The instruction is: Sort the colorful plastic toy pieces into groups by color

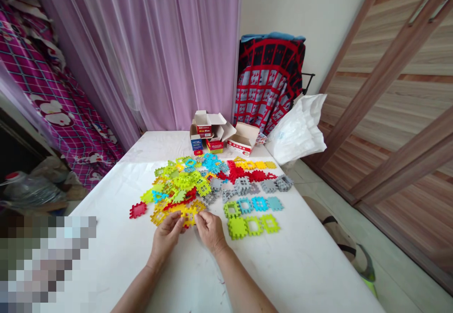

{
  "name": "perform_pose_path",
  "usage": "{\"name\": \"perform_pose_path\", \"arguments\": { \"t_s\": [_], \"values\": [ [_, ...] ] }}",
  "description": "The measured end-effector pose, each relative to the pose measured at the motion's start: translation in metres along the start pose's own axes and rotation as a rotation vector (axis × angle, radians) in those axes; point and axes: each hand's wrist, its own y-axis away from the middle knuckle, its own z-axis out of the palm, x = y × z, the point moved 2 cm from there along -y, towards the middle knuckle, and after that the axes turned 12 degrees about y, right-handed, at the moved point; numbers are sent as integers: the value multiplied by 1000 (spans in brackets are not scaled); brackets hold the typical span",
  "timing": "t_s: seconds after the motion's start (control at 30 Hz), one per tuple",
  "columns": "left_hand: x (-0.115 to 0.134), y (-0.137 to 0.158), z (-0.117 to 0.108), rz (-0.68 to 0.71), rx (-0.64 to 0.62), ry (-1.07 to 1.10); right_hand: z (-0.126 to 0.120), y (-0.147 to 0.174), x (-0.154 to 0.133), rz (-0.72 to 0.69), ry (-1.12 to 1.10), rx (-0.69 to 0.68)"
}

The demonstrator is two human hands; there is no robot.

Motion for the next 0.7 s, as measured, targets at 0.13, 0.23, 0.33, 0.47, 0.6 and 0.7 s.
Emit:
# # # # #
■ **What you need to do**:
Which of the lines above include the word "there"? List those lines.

■ **Answer to the problem**:
  "description": "The measured end-effector pose, each relative to the pose measured at the motion's start: translation in metres along the start pose's own axes and rotation as a rotation vector (axis × angle, radians) in those axes; point and axes: each hand's wrist, its own y-axis away from the middle knuckle, its own z-axis out of the palm, x = y × z, the point moved 2 cm from there along -y, towards the middle knuckle, and after that the axes turned 12 degrees about y, right-handed, at the moved point; numbers are sent as integers: the value multiplied by 1000 (spans in brackets are not scaled); brackets hold the typical span",
The demonstrator is two human hands; there is no robot.

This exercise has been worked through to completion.